Work task:
Transcribe the listing in full, word for word; pictures do not belong in the copy.
Top of Material provided
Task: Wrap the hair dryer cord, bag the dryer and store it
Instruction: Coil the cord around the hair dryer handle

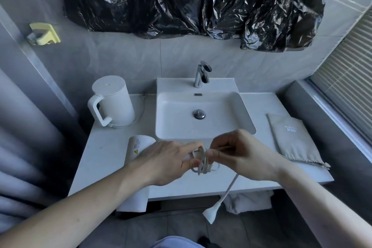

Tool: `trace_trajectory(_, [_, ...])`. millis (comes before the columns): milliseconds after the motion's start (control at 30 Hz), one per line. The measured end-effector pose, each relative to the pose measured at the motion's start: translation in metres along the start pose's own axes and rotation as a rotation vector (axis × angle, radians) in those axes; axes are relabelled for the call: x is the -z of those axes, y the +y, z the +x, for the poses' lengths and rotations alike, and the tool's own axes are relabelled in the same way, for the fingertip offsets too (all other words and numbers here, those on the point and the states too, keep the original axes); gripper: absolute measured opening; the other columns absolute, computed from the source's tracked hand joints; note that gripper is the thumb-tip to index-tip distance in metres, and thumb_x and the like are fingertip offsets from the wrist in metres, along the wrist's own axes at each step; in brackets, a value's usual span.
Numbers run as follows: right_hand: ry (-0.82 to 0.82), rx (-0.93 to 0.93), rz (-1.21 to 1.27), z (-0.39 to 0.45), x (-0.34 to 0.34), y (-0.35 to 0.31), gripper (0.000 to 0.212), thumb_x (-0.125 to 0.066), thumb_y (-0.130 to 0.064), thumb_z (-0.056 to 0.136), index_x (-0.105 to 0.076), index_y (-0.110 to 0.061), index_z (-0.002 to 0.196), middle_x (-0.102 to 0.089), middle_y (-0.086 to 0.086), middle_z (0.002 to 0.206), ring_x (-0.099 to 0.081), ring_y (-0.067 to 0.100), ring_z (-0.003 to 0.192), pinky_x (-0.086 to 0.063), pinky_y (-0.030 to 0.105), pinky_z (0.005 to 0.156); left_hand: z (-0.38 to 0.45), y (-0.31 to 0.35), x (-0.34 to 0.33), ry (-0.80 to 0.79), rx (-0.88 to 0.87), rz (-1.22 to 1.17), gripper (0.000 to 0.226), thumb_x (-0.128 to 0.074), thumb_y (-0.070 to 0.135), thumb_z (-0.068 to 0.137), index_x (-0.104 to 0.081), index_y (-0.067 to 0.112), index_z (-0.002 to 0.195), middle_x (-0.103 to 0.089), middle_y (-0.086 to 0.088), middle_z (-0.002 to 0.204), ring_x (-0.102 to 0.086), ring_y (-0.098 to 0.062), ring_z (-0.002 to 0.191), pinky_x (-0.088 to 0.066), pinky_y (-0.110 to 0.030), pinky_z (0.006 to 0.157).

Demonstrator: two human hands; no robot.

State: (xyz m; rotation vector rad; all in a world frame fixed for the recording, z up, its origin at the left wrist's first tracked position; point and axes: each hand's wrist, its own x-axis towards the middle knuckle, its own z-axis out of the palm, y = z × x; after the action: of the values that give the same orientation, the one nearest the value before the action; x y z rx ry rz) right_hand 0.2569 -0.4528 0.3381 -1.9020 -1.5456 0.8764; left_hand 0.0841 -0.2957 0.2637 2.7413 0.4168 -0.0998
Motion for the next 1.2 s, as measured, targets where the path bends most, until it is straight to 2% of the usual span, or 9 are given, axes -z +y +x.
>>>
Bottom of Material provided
Output of the task:
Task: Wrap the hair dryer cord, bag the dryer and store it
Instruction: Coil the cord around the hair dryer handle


Tool: `trace_trajectory(_, [_, ...])`. millis (comes before the columns): milliseconds after the motion's start (control at 30 Hz), one per line. The measured end-effector pose, each relative to the pose measured at the motion's start: translation in metres along the start pose's own axes and rotation as a rotation vector (axis × angle, radians) in those axes; axes are relabelled for the call: x is the -z of those axes, y the +y, z the +x, for the poses' lengths and rotations alike, and the tool's own axes are relabelled in the same way, for the fingertip offsets too (all other words and numbers here, those on the point and the states too, keep the original axes); gripper: absolute measured opening; the other columns absolute, computed from the source's tracked hand joints; note that gripper is the thumb-tip to index-tip distance in metres, and thumb_x and the like are fingertip offsets from the wrist in metres, along the wrist's own axes at each step; in brackets, a value's usual span.
Numbers run as follows: right_hand: ry (-0.82 to 0.82), rx (-0.93 to 0.93), rz (-1.21 to 1.27), z (-0.39 to 0.45), x (-0.34 to 0.34), y (-0.35 to 0.31), gripper (0.000 to 0.212), thumb_x (-0.125 to 0.066), thumb_y (-0.130 to 0.064), thumb_z (-0.056 to 0.136), index_x (-0.105 to 0.076), index_y (-0.110 to 0.061), index_z (-0.002 to 0.196), middle_x (-0.102 to 0.089), middle_y (-0.086 to 0.086), middle_z (0.002 to 0.206), ring_x (-0.099 to 0.081), ring_y (-0.067 to 0.100), ring_z (-0.003 to 0.192), pinky_x (-0.086 to 0.063), pinky_y (-0.030 to 0.105), pinky_z (0.005 to 0.156); left_hand: z (-0.38 to 0.45), y (-0.31 to 0.35), x (-0.34 to 0.33), ry (-0.80 to 0.79), rx (-0.88 to 0.87), rz (-1.22 to 1.17), gripper (0.000 to 0.226), thumb_x (-0.128 to 0.074), thumb_y (-0.070 to 0.135), thumb_z (-0.068 to 0.137), index_x (-0.104 to 0.081), index_y (-0.067 to 0.112), index_z (-0.002 to 0.195), middle_x (-0.103 to 0.089), middle_y (-0.086 to 0.088), middle_z (-0.002 to 0.204), ring_x (-0.102 to 0.086), ring_y (-0.098 to 0.062), ring_z (-0.002 to 0.191), pinky_x (-0.088 to 0.066), pinky_y (-0.110 to 0.030), pinky_z (0.006 to 0.157).

Demonstrator: two human hands; no robot.

State: (xyz m; rotation vector rad; all in a world frame fixed for the recording, z up, its origin at the left wrist's first tracked position; point and axes: each hand's wrist, its own x-axis towards the middle knuckle, its own z-axis out of the palm, y = z × x; after the action: of the values that give the same orientation, the one nearest the value before the action; x y z rx ry rz) right_hand 0.2569 -0.4528 0.3381 -1.9020 -1.5456 0.8764; left_hand 0.0841 -0.2957 0.2637 2.7413 0.4168 -0.0998
Motion for the next 1.2 s, as measured, targets where the path bends most, until it is straight to 2% of the usual span, or 9 are given, axes -z +y +x.
>>>

The output is done.